Work to be completed: Write the data out again exactly and in full.

*** Begin section ***

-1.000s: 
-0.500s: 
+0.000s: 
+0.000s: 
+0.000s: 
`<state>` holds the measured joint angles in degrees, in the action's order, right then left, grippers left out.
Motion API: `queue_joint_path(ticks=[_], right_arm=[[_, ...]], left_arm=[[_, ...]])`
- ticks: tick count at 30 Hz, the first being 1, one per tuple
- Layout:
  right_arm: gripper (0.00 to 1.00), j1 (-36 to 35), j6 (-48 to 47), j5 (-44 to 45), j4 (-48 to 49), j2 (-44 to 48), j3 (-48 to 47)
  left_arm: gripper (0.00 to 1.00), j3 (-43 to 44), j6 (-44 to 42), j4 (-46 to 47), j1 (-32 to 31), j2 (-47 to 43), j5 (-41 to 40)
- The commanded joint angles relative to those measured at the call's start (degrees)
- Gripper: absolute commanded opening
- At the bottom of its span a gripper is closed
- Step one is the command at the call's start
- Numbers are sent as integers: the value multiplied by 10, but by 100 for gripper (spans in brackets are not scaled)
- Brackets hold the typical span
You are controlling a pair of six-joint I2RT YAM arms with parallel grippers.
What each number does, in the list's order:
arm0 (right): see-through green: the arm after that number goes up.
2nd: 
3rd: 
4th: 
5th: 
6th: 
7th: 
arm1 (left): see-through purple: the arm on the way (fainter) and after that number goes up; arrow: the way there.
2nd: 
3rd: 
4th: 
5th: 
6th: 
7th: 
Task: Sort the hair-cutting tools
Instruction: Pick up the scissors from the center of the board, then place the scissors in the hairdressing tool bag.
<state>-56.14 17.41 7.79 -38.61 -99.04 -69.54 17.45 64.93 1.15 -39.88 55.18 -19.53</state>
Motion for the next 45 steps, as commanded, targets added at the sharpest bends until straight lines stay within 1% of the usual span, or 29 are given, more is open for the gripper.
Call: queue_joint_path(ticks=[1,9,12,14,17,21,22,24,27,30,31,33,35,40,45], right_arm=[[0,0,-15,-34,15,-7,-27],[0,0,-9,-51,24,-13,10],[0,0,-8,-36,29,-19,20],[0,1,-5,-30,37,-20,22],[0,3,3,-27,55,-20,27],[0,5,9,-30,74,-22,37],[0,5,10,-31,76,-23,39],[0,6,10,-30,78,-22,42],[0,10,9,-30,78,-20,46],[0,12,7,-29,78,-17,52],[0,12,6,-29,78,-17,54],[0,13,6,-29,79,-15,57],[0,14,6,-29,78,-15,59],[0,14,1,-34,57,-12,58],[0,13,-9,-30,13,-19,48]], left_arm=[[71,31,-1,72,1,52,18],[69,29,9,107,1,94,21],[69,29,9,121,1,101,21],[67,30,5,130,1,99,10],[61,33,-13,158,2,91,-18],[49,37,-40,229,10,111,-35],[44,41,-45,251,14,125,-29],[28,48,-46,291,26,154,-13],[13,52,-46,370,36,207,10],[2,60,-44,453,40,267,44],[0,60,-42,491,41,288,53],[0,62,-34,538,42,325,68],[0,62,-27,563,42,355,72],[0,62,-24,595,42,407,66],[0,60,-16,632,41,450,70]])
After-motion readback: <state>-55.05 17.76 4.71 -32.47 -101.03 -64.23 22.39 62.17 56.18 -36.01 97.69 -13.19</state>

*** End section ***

Answer for this exercise:
-1.000s: 
-0.500s: 
+0.000s: 
+0.000s: 
+0.000s: 
`<state>` holds the measured joint angles in degrees, in the action's order, right then left, grippers left out.
Motion API: `queue_joint_path(ticks=[_], right_arm=[[_, ...]], left_arm=[[_, ...]])`
- ticks: tick count at 30 Hz, the first being 1, one per tuple
- Layout:
  right_arm: gripper (0.00 to 1.00), j1 (-36 to 35), j6 (-48 to 47), j5 (-44 to 45), j4 (-48 to 49), j2 (-44 to 48), j3 (-48 to 47)
  left_arm: gripper (0.00 to 1.00), j3 (-43 to 44), j6 (-44 to 42), j4 (-46 to 47), j1 (-32 to 31), j2 (-47 to 43), j5 (-41 to 40)
- The commanded joint angles relative to those measured at the call's start (degrees)
- Gripper: absolute commanded opening
- At the bottom of its span a gripper is closed
- Step one is the command at the call's start
- Numbers are sent as integers: the value multiplied by 10, but by 100 for gripper (spans in brackets are not scaled)
- Brackets hold the typical span
You are controlling a pair of six-joint I2RT YAM arms with parallel grippers.
What each number does, in the list's order:
arm0 (right): see-through green: the arm after that number goes up.
2nd: 
3rd: 
4th: 
5th: 
6th: 
7th: 
arm1 (left): see-through purple: the arm on the way (fainter) and after that number goes up; arrow: the way there.
2nd: 
3rd: 
4th: 
5th: 
6th: 
7th: 
Task: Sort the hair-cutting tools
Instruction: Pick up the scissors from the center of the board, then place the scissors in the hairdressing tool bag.
<state>-56.14 17.41 7.79 -38.61 -99.04 -69.54 17.45 64.93 1.15 -39.88 55.18 -19.53</state>
Motion for the next 45 steps, as commanded, targets added at the sharpest bends until straight lines stay within 1% of the usual span, or 29 are given, more is open for the gripper.
Call: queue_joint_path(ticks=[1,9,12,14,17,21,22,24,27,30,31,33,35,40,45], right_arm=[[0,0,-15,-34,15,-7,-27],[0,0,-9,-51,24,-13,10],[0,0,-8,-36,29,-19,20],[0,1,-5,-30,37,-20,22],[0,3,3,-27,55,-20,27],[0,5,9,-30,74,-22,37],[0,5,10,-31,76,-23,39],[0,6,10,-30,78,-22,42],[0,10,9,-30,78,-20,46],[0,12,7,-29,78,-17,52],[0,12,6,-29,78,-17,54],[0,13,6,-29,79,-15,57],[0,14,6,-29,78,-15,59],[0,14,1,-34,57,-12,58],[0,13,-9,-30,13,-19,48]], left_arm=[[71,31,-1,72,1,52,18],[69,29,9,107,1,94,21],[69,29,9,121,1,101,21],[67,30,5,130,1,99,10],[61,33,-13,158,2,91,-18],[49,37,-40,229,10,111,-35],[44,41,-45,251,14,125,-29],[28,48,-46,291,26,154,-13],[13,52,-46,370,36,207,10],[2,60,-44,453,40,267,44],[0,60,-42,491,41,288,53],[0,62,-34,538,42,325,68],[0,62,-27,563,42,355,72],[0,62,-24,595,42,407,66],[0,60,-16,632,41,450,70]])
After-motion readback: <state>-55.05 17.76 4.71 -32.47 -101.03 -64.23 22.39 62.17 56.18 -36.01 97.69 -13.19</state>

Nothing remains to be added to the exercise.